--- DATA EXTRACTS ---

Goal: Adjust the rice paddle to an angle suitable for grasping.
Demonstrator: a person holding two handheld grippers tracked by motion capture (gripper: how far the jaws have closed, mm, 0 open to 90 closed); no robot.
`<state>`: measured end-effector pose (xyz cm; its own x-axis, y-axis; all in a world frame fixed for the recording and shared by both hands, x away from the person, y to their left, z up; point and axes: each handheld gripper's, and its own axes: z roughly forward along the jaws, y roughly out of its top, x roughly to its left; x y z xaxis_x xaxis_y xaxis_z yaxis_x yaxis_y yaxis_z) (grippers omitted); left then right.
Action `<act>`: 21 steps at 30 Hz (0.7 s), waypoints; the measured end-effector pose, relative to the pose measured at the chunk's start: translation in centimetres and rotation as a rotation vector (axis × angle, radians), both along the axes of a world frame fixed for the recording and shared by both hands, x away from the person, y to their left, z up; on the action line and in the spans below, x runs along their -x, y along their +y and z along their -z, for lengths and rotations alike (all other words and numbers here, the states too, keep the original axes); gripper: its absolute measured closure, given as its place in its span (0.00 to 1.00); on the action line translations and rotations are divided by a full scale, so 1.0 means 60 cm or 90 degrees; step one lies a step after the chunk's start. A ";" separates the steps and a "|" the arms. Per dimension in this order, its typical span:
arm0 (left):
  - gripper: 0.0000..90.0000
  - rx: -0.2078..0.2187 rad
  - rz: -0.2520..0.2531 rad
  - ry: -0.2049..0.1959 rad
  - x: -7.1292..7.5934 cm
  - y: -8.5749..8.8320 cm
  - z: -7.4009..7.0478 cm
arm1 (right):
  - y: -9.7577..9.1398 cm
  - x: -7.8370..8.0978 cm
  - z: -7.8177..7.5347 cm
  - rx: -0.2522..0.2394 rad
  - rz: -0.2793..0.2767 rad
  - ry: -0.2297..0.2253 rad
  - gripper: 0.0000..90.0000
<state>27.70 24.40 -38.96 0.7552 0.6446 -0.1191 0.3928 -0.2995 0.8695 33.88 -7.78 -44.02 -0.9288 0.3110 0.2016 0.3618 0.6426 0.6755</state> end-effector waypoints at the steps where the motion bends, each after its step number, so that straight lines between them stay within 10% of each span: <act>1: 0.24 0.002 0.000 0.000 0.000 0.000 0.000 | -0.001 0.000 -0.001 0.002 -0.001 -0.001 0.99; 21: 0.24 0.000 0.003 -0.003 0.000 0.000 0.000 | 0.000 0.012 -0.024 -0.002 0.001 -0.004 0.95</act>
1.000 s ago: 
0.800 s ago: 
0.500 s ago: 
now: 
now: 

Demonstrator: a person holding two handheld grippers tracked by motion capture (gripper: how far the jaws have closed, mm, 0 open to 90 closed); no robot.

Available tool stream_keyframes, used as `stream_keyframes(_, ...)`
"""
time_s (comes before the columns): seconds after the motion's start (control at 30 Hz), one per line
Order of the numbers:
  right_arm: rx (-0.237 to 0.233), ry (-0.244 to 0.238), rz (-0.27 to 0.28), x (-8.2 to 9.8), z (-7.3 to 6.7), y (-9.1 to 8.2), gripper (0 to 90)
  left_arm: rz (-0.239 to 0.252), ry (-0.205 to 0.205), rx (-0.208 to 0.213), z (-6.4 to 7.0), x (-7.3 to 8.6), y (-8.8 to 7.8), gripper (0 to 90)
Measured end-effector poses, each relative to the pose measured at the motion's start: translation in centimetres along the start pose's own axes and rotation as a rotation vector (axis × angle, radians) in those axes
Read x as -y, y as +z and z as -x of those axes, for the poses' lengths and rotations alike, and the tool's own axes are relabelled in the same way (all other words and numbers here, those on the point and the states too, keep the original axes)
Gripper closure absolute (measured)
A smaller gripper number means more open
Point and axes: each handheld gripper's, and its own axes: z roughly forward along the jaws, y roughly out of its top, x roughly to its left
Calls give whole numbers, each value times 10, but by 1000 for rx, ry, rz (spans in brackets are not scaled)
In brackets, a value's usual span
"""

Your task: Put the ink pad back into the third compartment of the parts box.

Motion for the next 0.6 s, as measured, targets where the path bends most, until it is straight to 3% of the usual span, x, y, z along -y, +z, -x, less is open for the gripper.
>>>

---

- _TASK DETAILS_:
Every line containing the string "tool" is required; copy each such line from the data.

- _WRITTEN ANSWER_:
Available tool stream_keyframes, used as `stream_keyframes(_, ...)`
Read x as -y, y as +z and z as -x of those axes, for the poses' lengths and rotations alike, and the tool's own axes are relabelled in the same way (all other words and numbers here, those on the point and the states too, keep the original axes)

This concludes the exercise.